Mr. Weldon said yesterday that was a specious reason for failing to thoroughly explore the "Able Danger" data and not acting upon it. "It wasn't about timelines. It was about linkages," he said. "That's nothing but B.S. and nothing but spin. They're trying to spin their way out."

Most privacy advocates appear to be unmoved by the news that data mining could have helped the government find the September 11 hijackers in advance.

"It actually does not cause us to rethink this," a legislative counsel for the American Civil Liberties Union, Timothy Sparapani, said. "The American public's most sensitive personally identifiable information should not be subjected to this kind of experiment unless and until we have some kind of confidence that society is going to get some kind of tangible benefit out of it."

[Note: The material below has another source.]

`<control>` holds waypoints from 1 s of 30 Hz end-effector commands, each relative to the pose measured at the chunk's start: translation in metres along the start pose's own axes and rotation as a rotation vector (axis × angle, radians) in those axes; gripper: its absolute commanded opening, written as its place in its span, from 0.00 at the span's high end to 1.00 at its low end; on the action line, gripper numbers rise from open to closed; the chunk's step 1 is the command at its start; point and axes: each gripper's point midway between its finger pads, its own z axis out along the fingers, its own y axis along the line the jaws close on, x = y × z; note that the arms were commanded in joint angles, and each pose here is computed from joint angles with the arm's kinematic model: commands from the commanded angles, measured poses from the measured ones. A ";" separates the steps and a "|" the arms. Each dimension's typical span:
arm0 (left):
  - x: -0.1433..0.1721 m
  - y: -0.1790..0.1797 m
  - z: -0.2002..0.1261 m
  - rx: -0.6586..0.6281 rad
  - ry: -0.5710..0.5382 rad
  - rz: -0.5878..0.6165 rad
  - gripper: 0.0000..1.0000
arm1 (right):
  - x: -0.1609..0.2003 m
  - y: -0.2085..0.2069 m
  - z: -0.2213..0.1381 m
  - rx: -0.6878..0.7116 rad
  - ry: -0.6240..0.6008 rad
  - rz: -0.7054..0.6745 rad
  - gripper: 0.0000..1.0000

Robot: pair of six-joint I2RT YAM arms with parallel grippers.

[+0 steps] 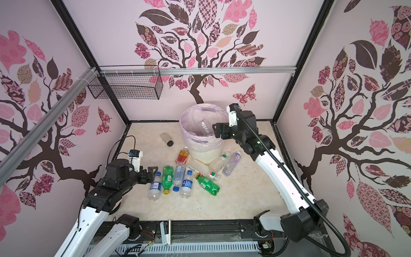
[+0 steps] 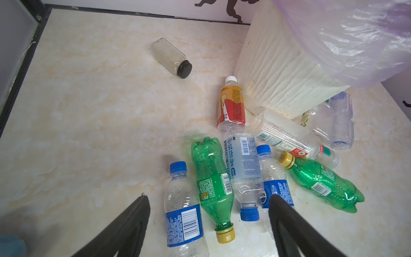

However, Mr. Sparapani said the failure to act on the information that was developed does merit investigation. "The problem is nobody conveyed it to anyone who could do anything about it. It says to me enormous structural divisions in the intelligence community need to be overcome," he said.

An attorney with the Electronic Frontier Foundation, Kurt Opsahl, said the government should not be allowed to collect personal data on Americans, even if it might prevent an act of terrorism. "It is essential that people be able to maintain their privacy and their day-to-day transactions are not placed under government scrutiny," he said.

Mr. Weldon said he favors safeguards that would prevent any surveillance system from generating data about American citizens. Over the administration's objections, the House passed legislation last month that would require an annual government-wide report on data-mining projects.


1,148 posted on 08/14/2005 5:04:59 PM PDT by restornu (To Me a Minority is One Who Is Not One Nation Under God & Denies the Golden Rule!)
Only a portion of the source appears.